Give the data again exactly as written, skipping any pictures.
==================================================
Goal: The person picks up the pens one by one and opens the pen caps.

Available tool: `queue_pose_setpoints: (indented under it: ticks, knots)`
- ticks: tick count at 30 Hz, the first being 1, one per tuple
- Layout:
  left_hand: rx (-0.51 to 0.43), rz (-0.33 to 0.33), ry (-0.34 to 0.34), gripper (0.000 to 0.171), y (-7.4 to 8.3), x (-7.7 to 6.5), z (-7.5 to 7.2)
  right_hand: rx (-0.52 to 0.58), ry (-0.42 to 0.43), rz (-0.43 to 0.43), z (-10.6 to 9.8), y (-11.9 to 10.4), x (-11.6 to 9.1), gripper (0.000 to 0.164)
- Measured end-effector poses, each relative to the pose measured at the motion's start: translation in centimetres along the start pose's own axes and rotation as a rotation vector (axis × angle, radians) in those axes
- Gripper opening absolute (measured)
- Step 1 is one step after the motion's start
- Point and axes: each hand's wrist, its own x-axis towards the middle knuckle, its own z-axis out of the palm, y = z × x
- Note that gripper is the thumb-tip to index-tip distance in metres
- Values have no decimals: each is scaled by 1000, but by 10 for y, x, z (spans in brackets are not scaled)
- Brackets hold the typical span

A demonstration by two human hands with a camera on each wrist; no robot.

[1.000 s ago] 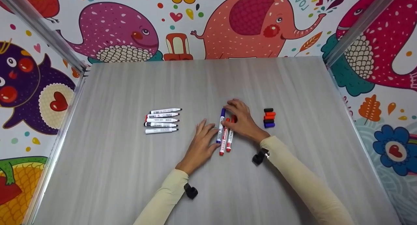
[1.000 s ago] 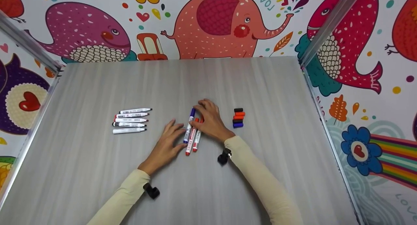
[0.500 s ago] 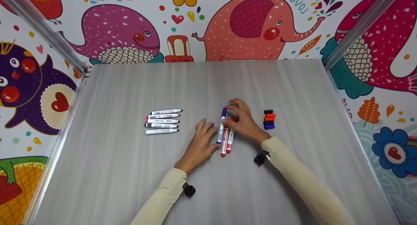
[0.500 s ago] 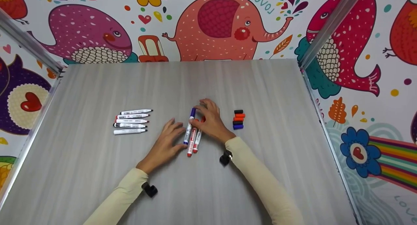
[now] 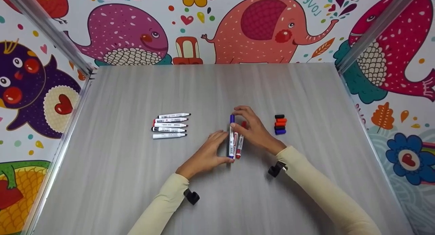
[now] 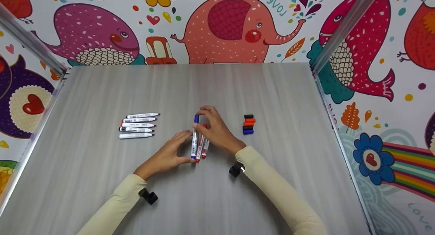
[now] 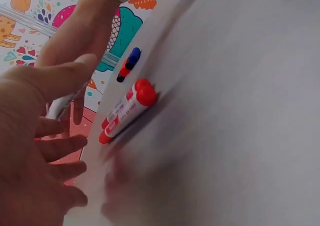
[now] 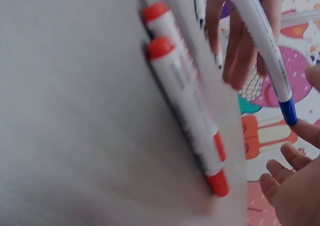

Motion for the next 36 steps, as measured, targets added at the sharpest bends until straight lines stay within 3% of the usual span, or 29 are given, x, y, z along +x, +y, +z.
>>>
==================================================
** Result **
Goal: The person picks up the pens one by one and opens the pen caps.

Available tool: `queue_pose_setpoints: (indented under it: ticks, knots)`
- ticks: tick count at 30 Hz, the first being 1, one per tuple
- Layout:
  left_hand: rx (-0.51 to 0.43), rz (-0.33 to 0.33), ry (-0.34 to 0.34), gripper (0.000 to 0.171), y (-7.4 to 8.3), x (-7.7 to 6.5), z (-7.5 to 7.2)
  right_hand: rx (-0.52 to 0.58), ry (-0.42 to 0.43), rz (-0.43 to 0.43), z (-10.6 to 9.8), y (-11.9 to 10.4), x (-11.6 to 9.1), gripper (0.000 to 0.164)
- Measured end-effector poses, each relative to the pose measured at the motion's start: translation in centimetres along the start pose's own axes and rotation as a rotation vector (axis × angle, radians) in those axes
- Gripper opening absolute (measured)
- Step 1 is one step after the motion's start
- Point and axes: each hand's wrist, its own x-axis towards the middle knuckle, its own z-axis out of the palm, y = z × x
- Note that gripper is the thumb-tip to index-tip distance in metres
- Values have no decimals: each is scaled by 1000, but by 10 for y, x, z (spans in brackets are not scaled)
- Brackets hold the typical span

A demonstration by two human hands with a camera on each wrist; no robot.

[1.000 s ago] 
[1.000 s ago] 
[0.500 s ago] 
[0.500 s ago] 
[now] 
[now] 
[now] 
[now] 

Motion for the next 36 steps, as measured, targets added at the sharpest bends until straight lines stay within 3% of the usual span, or 29 are given, x, y, z along +x, +y, +z.
>>>

This is the complete answer.